一种面向多传感器系统的故障检测与隔离算法
A Fault Detection and Isolation Algorithm for Multi-Sensor System
DOI: 10.12677/CSA.2019.91014, PDF,    国家自然科学基金支持
作者: 陈寅生*:哈尔滨理工大学测控技术与通信工程学院,黑龙江 哈尔滨;徐 鹏, 宋 凯:哈尔滨工业大学电气工程及自动化学院,黑龙江 哈尔滨;赵 丹, 苏日新:江南机电设计研究所,贵州 贵阳
关键词: 故障检测故障隔离自确认主成分分析Fault Detection Fault Isolation Self-Validation Principal Component Analysis
摘要: 故障检测与隔离技术是自确认传感器的核心研究内容之一。本文针对多传感器系统的异常状态监测过程中的故障检测与隔离准确率较低的问题,提出一种基于主成分分析(PCA)自适应重构技术的故障检测与隔离算法。

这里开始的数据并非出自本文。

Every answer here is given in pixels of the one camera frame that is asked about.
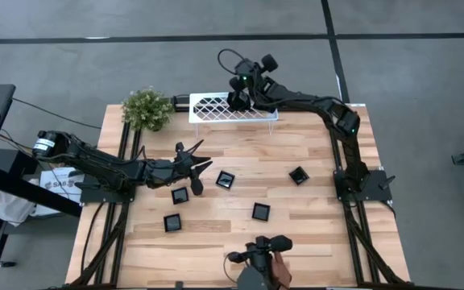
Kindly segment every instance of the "white paper bag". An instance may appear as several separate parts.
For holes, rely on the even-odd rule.
[[[32,179],[31,184],[39,185],[38,179]],[[35,204],[21,197],[13,196],[0,190],[0,219],[12,226],[18,226],[34,209]]]

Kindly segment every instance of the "black cube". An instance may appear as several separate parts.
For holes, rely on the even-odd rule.
[[[232,183],[234,182],[234,178],[234,174],[221,171],[219,172],[219,176],[217,176],[216,184],[225,189],[230,189],[232,187]]]
[[[270,205],[263,205],[263,204],[255,202],[254,212],[251,215],[251,218],[267,222],[269,216],[270,216]]]
[[[307,175],[307,173],[305,173],[304,169],[301,166],[299,166],[295,170],[291,171],[289,173],[289,175],[290,175],[291,179],[293,181],[295,181],[296,185],[300,185],[304,181],[309,179],[309,176]]]
[[[164,230],[166,233],[175,230],[182,230],[182,221],[180,220],[179,213],[164,217]]]
[[[171,197],[173,198],[174,205],[189,201],[189,195],[187,193],[187,188],[185,187],[172,190]]]

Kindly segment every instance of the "black block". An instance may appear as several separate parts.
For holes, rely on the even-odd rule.
[[[293,181],[295,181],[296,185],[300,185],[304,181],[309,179],[309,176],[307,175],[307,173],[305,173],[304,169],[301,166],[299,166],[295,170],[291,171],[289,173],[289,175],[290,175],[291,179]]]
[[[263,205],[263,204],[255,202],[254,212],[251,215],[251,218],[267,222],[269,216],[270,216],[270,205]]]
[[[180,214],[172,214],[164,217],[164,230],[167,232],[182,230],[182,221],[180,220]]]
[[[173,198],[174,205],[189,201],[189,195],[187,193],[187,188],[185,187],[172,190],[171,197]]]
[[[0,149],[0,169],[12,176],[21,177],[33,174],[37,169],[37,160],[13,149]]]
[[[230,189],[234,182],[235,175],[228,172],[221,171],[217,177],[216,184],[225,188]]]

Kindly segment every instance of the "metal frame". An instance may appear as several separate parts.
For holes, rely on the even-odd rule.
[[[118,157],[124,158],[126,153],[126,145],[128,143],[128,135],[130,133],[130,124],[125,123],[123,125],[122,135],[121,135],[121,142],[119,144],[119,152]],[[134,133],[134,140],[132,143],[132,150],[130,154],[130,158],[134,158],[138,151],[139,151],[139,140],[141,139],[141,131],[137,130]],[[130,208],[130,202],[122,203],[120,218],[124,217],[125,219],[122,221],[124,228],[126,228],[126,223],[128,220],[128,211]],[[105,227],[103,229],[103,236],[101,238],[101,244],[105,243],[105,241],[109,238],[110,232],[114,225],[114,214],[116,210],[116,203],[112,202],[109,203],[109,208],[107,209],[107,215],[105,219]],[[110,273],[110,284],[117,285],[118,277],[119,277],[119,269],[121,266],[121,256],[122,256],[122,248],[125,240],[125,230],[123,230],[119,236],[116,238],[116,247],[114,250],[114,259],[112,261],[112,272]],[[94,284],[102,284],[103,280],[103,272],[105,270],[105,262],[106,257],[100,262],[97,267],[97,272],[94,278]]]
[[[186,106],[186,104],[189,104],[189,99],[187,97],[184,97],[184,98],[175,97],[172,99],[172,103],[175,105],[176,112],[187,112],[189,110],[189,107]],[[333,157],[334,157],[334,163],[335,163],[335,171],[336,172],[341,171],[342,160],[341,160],[341,155],[339,153],[338,142],[333,137],[332,133],[330,133],[330,141],[332,145],[332,151],[333,151]],[[358,243],[357,243],[358,236],[349,226],[348,217],[352,216],[352,219],[353,219],[353,215],[351,213],[350,202],[348,200],[343,200],[343,201],[340,200],[338,202],[342,203],[343,211],[346,217],[346,228],[347,228],[347,234],[349,238],[350,252],[352,254],[352,264],[354,267],[355,279],[356,279],[357,284],[361,285],[365,283],[365,280],[363,276],[363,266],[361,264],[361,259],[360,259],[359,250],[358,250]],[[364,202],[356,201],[356,205],[358,208],[358,216],[359,216],[359,221],[360,221],[359,228],[362,232],[362,237],[364,237],[363,241],[360,241],[360,242],[362,242],[364,246],[367,245],[371,247],[371,249],[367,249],[368,265],[370,267],[371,281],[377,284],[380,282],[379,269],[377,267],[375,260],[372,257],[370,257],[370,255],[368,254],[368,252],[376,253],[376,249],[373,248],[373,246],[371,245],[371,234],[370,234],[370,229],[368,226],[366,210],[364,208]]]
[[[327,35],[331,37],[329,39],[329,45],[330,45],[330,51],[331,51],[332,58],[333,58],[334,71],[336,72],[336,78],[338,80],[339,96],[344,102],[350,102],[348,89],[346,87],[345,73],[343,72],[342,60],[339,54],[338,42],[337,42],[337,39],[334,37],[336,36],[336,32],[334,30],[334,23],[332,20],[332,14],[330,12],[329,1],[321,0],[321,7],[323,10],[325,25],[327,26]],[[330,142],[332,143],[334,163],[336,166],[335,172],[340,172],[343,170],[341,155],[339,154],[338,142],[334,138],[332,132],[330,133]],[[350,243],[350,253],[352,254],[352,264],[354,266],[355,279],[356,279],[357,285],[359,286],[360,284],[364,282],[363,266],[361,265],[361,259],[359,257],[357,239],[352,229],[348,225],[349,221],[347,220],[347,217],[349,217],[348,213],[350,212],[350,202],[344,200],[342,201],[342,204],[343,204],[343,213],[345,214],[346,230],[348,233],[348,239]],[[362,225],[361,229],[362,229],[363,235],[367,239],[369,244],[371,245],[371,234],[370,234],[370,228],[368,226],[368,221],[367,221],[367,213],[366,213],[366,210],[364,209],[364,201],[356,201],[355,204],[357,205],[357,208],[358,208],[358,215],[359,215],[359,220]],[[378,283],[380,281],[380,278],[379,278],[379,271],[377,270],[377,266],[375,265],[370,255],[367,255],[367,258],[368,258],[368,266],[370,268],[372,282]]]

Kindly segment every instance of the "human hand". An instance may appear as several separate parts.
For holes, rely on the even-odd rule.
[[[271,271],[273,272],[273,278],[279,283],[282,289],[289,290],[289,284],[291,283],[292,276],[289,274],[289,270],[284,265],[284,260],[280,252],[273,252],[273,259],[271,259]]]

该方法利用多传感器系统的正常数据建立PCA模型,并通过SPE统计量对多传感器系统的多路信号进行实时监测。一旦故障发生,SPE统计量的数值将显著提高,从而实现对传感器故障的检测;为了进一步对故障传感器进行隔离,采用SPE统计量自适应重构技术,实现对故障传感器的定位。仿真实验表明,本文提出的多传感器系统的故障与隔离算法能够有效地实现多传感器系统的故障检测与隔离,具有较高的准确率。
Abstract: Fault detection and isolation technology is one of the core research contents of self-identified sensors. Aiming at the problem of low fault detection and isolation accuracy in the abnormal state monitoring process of multi-sensor system, this paper proposes a fault detection and separation algorithm based on principal component analysis (PCA) adaptive reconstruction technology. The method uses the normal data of the multi-sensor system to establish the PCA model, and monitors the multi-channel signals of the sensor system in real time through the SPE statistics. Once the fault occurs, the value of the SPE statistic will be significantly improved to achieve the detection of the sensor fault. In order to further isolate the fault sensor, the SPE statistic adaptive reconstruction technology is used to locate the fault sensor. Simulation experiments show that the fault and isolation algorithm of multi-sensor system proposed in this paper can effectively realize fault detection and isolation of multi-sensor system, and has high accuracy.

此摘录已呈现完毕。